Not surprisingly, perhaps the biggest proponent of closed Council meetings and private deal-making is Mayor Frimark himself, who has seemingly spent the better part of his current term of office meeting privately with land owners like Frimark campaign contributor Bill Napleton, real estate brokers like Frimark campaign contributor Owen Hayes, and real estate attorneys like Frimark campaign contributor Jack “Mr. Insider” Owens, in his quest to find a site for a big new Park Ridge police station at which he can throw our tax dollars. 

Frimark has also met privately with interested parties behind the scenes of other attempted or completed deals, such as the developers (and Frimark campaign contributors) of the Executive Office Plaza project when they were seeking City approval of an 8-unit zoning variance; the developer of the “Heinz” project who also sought height and density zoning variances; and representatives from the Park Ridge Ministerial Association and PADS, in connection with the one-night-per-week homeless shelter that PADS ultimately walked away from rather than accept the lawful special use zoning amendment recommended by the City’s Planning & Zoning Commission and approved by the City Council with slight modifications.
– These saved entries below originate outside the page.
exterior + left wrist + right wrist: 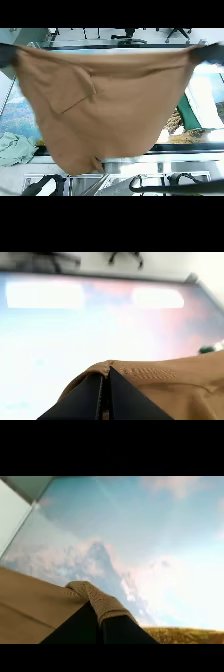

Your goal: Fold the shirts.

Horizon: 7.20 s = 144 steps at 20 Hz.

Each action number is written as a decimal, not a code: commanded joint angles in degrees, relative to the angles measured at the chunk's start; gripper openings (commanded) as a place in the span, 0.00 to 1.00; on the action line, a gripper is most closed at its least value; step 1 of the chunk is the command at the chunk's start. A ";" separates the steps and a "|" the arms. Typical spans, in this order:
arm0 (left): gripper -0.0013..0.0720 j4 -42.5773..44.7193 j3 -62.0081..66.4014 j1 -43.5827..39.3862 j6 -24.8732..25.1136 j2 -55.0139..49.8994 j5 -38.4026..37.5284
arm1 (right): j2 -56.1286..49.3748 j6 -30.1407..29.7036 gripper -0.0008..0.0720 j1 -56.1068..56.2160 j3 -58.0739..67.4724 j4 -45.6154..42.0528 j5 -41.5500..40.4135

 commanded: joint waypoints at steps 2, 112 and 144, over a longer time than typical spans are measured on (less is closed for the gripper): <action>0.04 12.98 4.61 -10.25 0.59 -25.90 8.70 | -19.34 -5.03 0.04 7.96 -4.66 -2.62 -12.50; 0.96 18.56 8.09 -11.23 -9.99 -42.03 -11.37 | -13.62 -10.29 0.58 -0.72 -25.11 -12.41 -17.42; 0.05 18.34 23.26 -52.39 -16.04 -60.76 3.91 | -1.95 3.69 0.04 3.15 -7.23 -5.33 11.17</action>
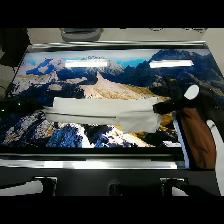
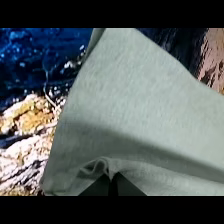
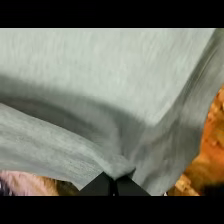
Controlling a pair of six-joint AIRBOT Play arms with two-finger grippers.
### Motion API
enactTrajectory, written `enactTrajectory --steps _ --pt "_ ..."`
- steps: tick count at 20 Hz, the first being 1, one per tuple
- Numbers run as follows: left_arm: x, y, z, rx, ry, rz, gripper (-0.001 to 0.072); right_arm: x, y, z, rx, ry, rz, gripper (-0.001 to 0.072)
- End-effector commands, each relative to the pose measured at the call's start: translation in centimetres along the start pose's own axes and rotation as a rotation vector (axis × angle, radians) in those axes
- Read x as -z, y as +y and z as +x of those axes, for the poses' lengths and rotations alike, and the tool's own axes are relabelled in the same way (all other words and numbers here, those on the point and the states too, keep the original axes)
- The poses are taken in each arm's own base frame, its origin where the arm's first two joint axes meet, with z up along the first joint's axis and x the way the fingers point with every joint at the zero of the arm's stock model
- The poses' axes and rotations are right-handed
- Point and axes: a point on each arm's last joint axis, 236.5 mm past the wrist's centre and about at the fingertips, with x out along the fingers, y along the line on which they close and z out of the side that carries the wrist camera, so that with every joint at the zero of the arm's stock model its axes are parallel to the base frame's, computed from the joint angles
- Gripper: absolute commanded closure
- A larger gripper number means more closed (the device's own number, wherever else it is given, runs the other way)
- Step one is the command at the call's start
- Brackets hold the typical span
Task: Fold the shirts.
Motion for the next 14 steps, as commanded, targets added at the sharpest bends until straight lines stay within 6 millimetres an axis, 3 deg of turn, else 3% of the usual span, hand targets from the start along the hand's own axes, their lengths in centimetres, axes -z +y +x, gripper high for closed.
enactTrajectory --steps 1,5,10,11,12,13,14 --pt "-3.4 -0.3 2.8 0.004 -0.005 -0.029 0.0682 -5.6 -2.6 2.9 0.042 -0.086 0.079 0.0663" --pt "-4.5 -0.5 6.6 0.008 0.035 -0.007 0.0681 -8.0 -2.9 6.4 -0.003 -0.165 0.161 0.0662" --pt "-3.7 0.6 9.5 0.003 0.086 -0.029 0.0676 -6.6 -3.0 8.8 -0.018 -0.100 0.158 0.0660" --pt "-3.4 0.4 9.7 0.018 0.097 -0.041 0.0547 -6.5 -3.1 8.8 -0.015 -0.099 0.154 0.0658" --pt "-3.4 0.0 9.6 0.032 0.099 -0.065 0.0215 -6.6 -3.1 8.7 -0.013 -0.102 0.138 0.0589" --pt "-3.6 -0.4 9.2 0.044 0.100 -0.074 -0.0010 -6.5 -3.0 8.3 -0.010 -0.092 0.110 0.0354" --pt "-3.7 -0.7 8.6 0.051 0.107 -0.066 -0.0009 -6.1 -3.1 7.5 0.004 -0.069 0.068 0.0090"
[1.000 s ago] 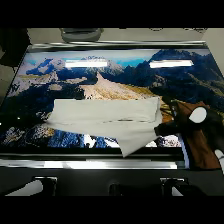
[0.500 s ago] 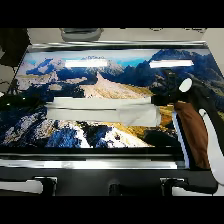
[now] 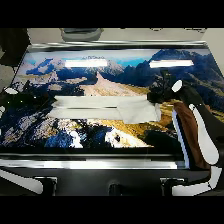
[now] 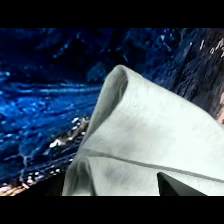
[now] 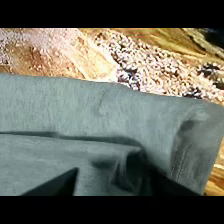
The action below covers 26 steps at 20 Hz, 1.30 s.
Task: Fold the shirts.
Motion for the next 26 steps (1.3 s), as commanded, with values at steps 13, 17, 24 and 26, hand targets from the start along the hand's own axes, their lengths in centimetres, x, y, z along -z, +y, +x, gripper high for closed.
enactTrajectory --steps 13,17,24,26 --pt "0.5 -3.6 -3.8 0.058 0.040 0.051 -0.0001 7.0 -4.5 -0.3 0.157 0.338 -0.137 -0.0006" --pt "0.5 -3.6 -3.8 0.057 0.040 0.051 -0.0001 7.2 -5.1 -0.3 0.181 0.345 -0.124 -0.0006" --pt "0.7 -3.8 -4.1 0.060 0.045 0.054 -0.0001 8.2 -1.6 1.5 0.031 0.368 -0.008 0.0089" --pt "1.0 -3.9 -4.3 0.062 0.053 0.057 0.0000 8.1 -1.3 1.4 0.019 0.362 -0.001 0.0498"
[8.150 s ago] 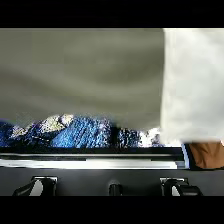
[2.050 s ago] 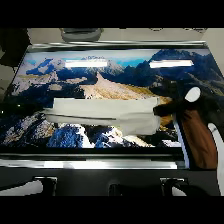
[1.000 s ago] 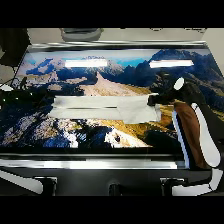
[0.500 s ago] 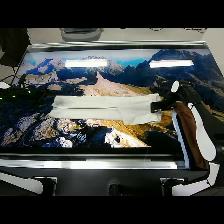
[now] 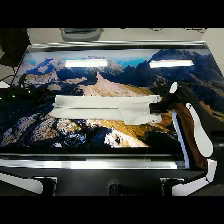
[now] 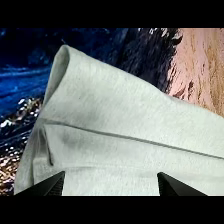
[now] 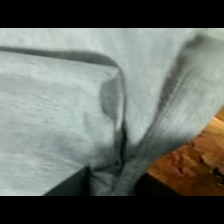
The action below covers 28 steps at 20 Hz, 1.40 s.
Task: Fold the shirts.
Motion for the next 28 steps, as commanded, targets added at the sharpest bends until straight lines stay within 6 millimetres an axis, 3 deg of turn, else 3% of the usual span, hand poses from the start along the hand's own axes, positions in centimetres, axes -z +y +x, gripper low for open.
enactTrajectory --steps 1,2,3,4,6,9,13,15,16,19,24,26,28 --pt "0.5 -0.4 -0.3 0.008 0.015 0.005 0.0000 -0.2 1.1 -0.3 -0.047 -0.009 0.021 0.0657" --pt "0.6 -0.8 -0.6 0.015 0.018 0.008 0.0003 -0.4 1.2 -1.0 -0.044 -0.026 0.012 0.0660" --pt "0.8 -1.2 -0.9 0.024 0.022 0.011 0.0087 -0.8 1.4 -2.2 -0.039 -0.056 -0.004 0.0661" --pt "1.1 -2.0 -1.1 0.049 0.030 0.029 0.0266 -1.5 1.5 -3.4 -0.031 -0.099 -0.018 0.0662" --pt "2.7 -5.4 -1.5 0.171 0.086 0.094 0.0541 -2.6 2.3 -6.3 -0.035 -0.187 -0.031 0.0663" --pt "6.5 -11.9 -0.2 0.343 0.202 0.202 0.0678 -3.2 4.7 -10.1 -0.086 -0.275 -0.065 0.0663" --pt "13.2 -18.8 6.2 0.379 0.324 0.301 0.0678 -2.1 7.9 -13.7 -0.090 -0.315 -0.145 0.0663" --pt "16.3 -23.6 7.6 0.509 0.347 0.342 0.0678 -0.8 9.3 -15.7 -0.097 -0.320 -0.178 0.0663" --pt "17.4 -24.9 8.3 0.527 0.350 0.354 0.0679 0.0 9.6 -16.9 -0.100 -0.323 -0.184 0.0663" --pt "19.7 -27.1 10.1 0.518 0.351 0.399 0.0679 2.0 9.9 -20.7 -0.066 -0.367 -0.205 0.0662" --pt "20.3 -29.5 15.5 0.440 0.256 0.269 0.0679 5.8 11.2 -25.9 -0.066 -0.427 -0.192 0.0662" --pt "22.5 -29.5 18.6 0.404 0.284 0.227 0.0679 7.4 11.8 -27.9 -0.072 -0.461 -0.172 0.0662" --pt "26.2 -29.7 21.3 0.377 0.352 0.215 0.0679 9.1 12.2 -29.4 -0.076 -0.482 -0.156 0.0662"
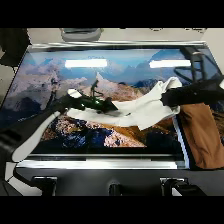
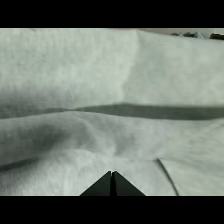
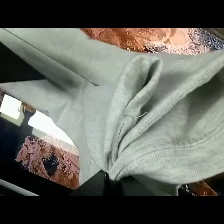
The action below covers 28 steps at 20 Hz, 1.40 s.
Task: Fold the shirts.
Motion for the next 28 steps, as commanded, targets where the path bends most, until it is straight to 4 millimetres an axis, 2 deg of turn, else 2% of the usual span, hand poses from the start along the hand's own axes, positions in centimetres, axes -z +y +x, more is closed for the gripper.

Which is why Frimark and his Alderpuppets apparently have embarked on a campaign of denial, misdirection and sniffling dismissal of the notion that there is significant public distrust of City government and that residents believe they aren’t being listened to by the City.  Part of that campaign should be on display at tonight’s City Council meeting, the agenda [pdf] for which includes Ald. Schmidt’s proposal [pdf] for the City Council to put an advisory referendum issue about a new police station on the April ballot.
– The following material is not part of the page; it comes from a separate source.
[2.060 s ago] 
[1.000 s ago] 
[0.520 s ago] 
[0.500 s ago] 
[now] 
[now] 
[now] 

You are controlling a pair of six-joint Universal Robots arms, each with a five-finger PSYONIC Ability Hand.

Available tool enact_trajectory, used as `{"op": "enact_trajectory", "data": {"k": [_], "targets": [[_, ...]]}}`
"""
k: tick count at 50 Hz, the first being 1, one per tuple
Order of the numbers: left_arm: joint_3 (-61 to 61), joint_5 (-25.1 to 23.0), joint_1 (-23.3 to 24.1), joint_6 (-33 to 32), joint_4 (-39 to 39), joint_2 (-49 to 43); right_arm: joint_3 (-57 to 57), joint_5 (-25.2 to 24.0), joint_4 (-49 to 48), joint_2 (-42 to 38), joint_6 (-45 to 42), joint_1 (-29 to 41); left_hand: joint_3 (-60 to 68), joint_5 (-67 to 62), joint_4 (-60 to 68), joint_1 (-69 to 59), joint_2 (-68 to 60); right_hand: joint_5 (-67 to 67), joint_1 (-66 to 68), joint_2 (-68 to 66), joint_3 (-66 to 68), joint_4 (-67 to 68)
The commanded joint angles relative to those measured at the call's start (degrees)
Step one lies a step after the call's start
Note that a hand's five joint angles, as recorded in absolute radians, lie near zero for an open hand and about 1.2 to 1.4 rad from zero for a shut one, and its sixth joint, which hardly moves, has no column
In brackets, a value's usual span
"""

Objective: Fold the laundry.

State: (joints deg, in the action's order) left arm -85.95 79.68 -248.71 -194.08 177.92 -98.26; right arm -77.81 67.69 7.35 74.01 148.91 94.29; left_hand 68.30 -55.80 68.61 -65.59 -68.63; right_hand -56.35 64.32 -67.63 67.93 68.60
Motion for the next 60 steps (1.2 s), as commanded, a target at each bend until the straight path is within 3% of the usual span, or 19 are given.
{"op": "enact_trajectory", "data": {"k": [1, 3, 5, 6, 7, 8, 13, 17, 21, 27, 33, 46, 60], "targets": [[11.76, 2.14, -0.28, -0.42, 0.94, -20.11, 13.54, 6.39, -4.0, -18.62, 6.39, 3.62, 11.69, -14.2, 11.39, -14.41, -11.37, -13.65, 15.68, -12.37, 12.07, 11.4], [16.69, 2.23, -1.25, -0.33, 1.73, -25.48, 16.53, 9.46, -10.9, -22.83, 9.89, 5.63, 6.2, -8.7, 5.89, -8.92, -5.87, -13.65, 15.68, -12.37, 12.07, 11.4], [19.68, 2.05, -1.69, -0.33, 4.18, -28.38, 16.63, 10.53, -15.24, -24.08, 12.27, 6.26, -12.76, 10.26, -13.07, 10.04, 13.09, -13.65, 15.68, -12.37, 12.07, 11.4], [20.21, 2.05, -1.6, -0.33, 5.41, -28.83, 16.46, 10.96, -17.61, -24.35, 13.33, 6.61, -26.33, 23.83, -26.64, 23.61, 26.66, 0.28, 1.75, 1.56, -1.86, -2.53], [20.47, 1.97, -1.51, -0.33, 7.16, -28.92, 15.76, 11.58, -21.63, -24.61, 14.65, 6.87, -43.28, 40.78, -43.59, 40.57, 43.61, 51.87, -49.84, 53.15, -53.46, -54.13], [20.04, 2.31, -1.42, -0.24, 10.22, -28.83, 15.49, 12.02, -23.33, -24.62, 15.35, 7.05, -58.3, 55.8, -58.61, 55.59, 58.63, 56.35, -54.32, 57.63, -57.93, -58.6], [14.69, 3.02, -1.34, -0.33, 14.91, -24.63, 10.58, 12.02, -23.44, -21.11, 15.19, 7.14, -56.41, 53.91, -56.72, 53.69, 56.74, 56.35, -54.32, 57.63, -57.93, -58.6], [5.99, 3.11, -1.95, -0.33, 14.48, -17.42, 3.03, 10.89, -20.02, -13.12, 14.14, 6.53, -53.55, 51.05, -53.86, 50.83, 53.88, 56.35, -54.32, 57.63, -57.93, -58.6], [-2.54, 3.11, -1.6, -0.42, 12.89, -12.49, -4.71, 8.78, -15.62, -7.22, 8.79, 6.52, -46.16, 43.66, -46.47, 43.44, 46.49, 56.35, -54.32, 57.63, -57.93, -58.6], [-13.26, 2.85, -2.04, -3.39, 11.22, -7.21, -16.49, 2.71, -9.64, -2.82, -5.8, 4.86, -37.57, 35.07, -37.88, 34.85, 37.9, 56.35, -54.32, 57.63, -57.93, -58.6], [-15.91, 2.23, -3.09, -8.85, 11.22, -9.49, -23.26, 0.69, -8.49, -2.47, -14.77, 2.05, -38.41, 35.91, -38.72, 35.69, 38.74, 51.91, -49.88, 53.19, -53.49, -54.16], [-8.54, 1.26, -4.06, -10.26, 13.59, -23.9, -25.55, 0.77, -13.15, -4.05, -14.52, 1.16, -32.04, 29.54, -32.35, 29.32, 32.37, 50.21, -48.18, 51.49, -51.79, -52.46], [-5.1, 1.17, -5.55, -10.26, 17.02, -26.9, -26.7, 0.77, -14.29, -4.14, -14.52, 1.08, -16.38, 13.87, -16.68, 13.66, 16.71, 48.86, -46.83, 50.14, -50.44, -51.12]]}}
The last thing Frimark and his Alderpuppets want is a public vote – even an advisory one – that might undermine their contention that we need a big new cop shop and that the taxpayers are in favor of it. 

But while it’s hard enough for those guys to deny the City’s own survey results that reveal serious resident misgivings about the openness of City government, it may be even harder for them to dismiss the award recently won by the Frimark Administration: a “Worsty,” presented on October 9th in Springfield by the Illinois Press Association (the “IPA”). 

The Worsty Awards are given to governmental bodies or public officials who ignore requirements of the Illinois Open Meetings Act (“IOMA”) or the Illinois Freedom of Information Act.  Park Ridge won the third-place Worsty – the “bronze,” if you will – in the IOMA category for scheduling a “by invitation only” City Council meeting at the Park Ridge Country Club (where Frimark is a member) for the purpose of interviewing the City Manager finalists.  Once the local press got hold of that information and questioned the City about it, however, the meeting was quickly rescheduled for City Hall.

Not surprisingly with a mayor and a majority of the City Council who like secrecy as much as the current ones do, we can’t seem to find any mention of this Worsty on the City’s website, nor have we heard Frimark crowing about it in his usual self-promotional way.  Heck, we don’t even know if somebody from the City showed up in Springfield to accept it. 

But knowing ol’ “Let’s Make A Deal” the way we do, secrecy is far too essential to the way he operates for him to be content with this year’s “bronze” Worsty.  We’re betting he’s already thinking about ways City government can “Go for the Gold” in 2009.